Task goal
Please copy each line of the listing below in which the word "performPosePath" appears.
★ ★ ★
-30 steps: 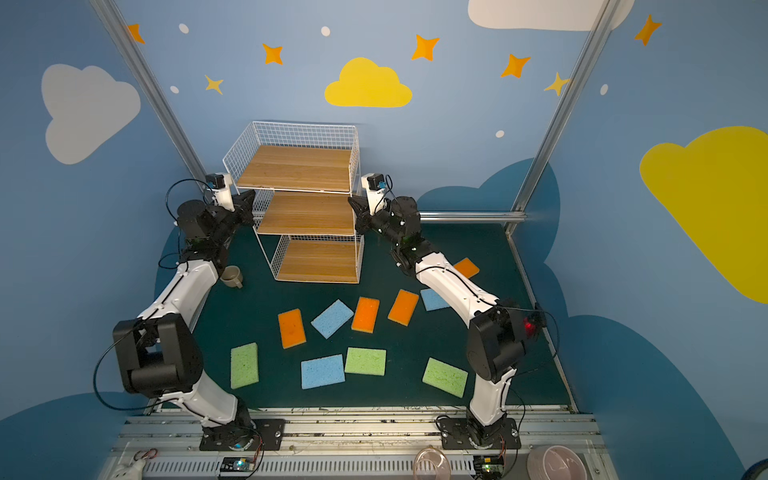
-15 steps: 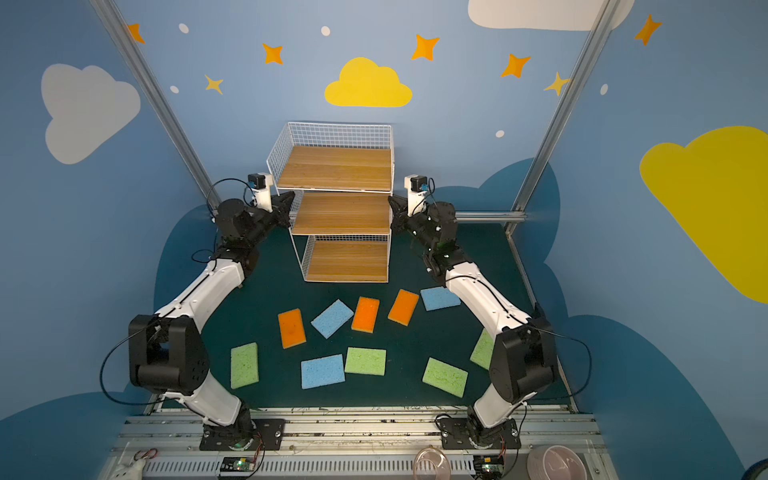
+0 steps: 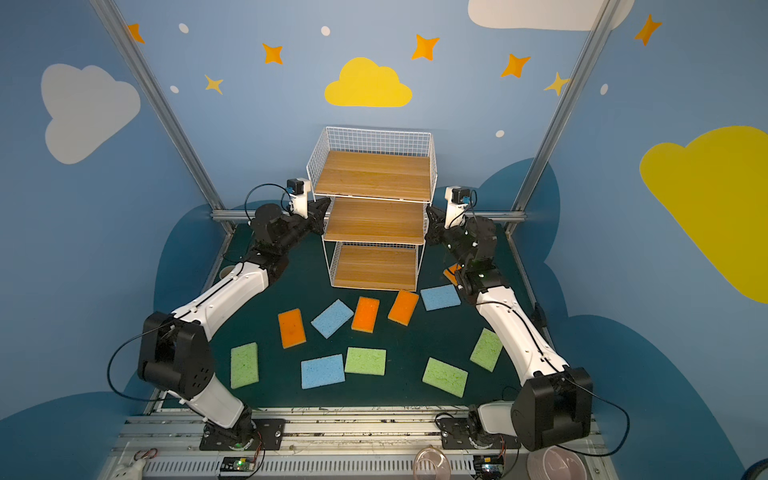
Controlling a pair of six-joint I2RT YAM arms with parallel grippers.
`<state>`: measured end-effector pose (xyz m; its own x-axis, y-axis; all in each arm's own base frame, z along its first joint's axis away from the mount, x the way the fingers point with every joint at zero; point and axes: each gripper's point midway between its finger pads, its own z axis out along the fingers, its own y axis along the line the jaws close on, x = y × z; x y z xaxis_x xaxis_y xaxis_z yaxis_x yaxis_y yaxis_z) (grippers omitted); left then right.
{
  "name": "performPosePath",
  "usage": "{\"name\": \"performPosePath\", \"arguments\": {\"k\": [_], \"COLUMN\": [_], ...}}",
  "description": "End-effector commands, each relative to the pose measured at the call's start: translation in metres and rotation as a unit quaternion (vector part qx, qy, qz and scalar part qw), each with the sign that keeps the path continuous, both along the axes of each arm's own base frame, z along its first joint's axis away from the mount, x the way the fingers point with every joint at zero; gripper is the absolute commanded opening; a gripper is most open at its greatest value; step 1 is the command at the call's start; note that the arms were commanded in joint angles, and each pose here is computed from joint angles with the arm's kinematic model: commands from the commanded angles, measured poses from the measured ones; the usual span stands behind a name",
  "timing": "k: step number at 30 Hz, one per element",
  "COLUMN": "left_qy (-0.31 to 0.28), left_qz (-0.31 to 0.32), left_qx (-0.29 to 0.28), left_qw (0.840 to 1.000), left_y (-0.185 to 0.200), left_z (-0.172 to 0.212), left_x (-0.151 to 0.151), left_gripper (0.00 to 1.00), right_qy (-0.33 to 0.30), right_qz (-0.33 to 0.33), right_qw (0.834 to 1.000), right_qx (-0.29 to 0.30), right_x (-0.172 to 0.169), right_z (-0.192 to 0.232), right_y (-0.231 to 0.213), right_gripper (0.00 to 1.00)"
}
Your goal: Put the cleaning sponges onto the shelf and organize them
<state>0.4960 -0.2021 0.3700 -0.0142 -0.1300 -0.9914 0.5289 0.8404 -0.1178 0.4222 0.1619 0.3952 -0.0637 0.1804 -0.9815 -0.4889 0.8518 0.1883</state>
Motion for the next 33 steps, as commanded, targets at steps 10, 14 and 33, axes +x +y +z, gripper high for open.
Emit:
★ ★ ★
Answer to the exercise
  "name": "performPosePath",
  "usage": "{\"name\": \"performPosePath\", \"arguments\": {\"k\": [_], \"COLUMN\": [_], ...}}",

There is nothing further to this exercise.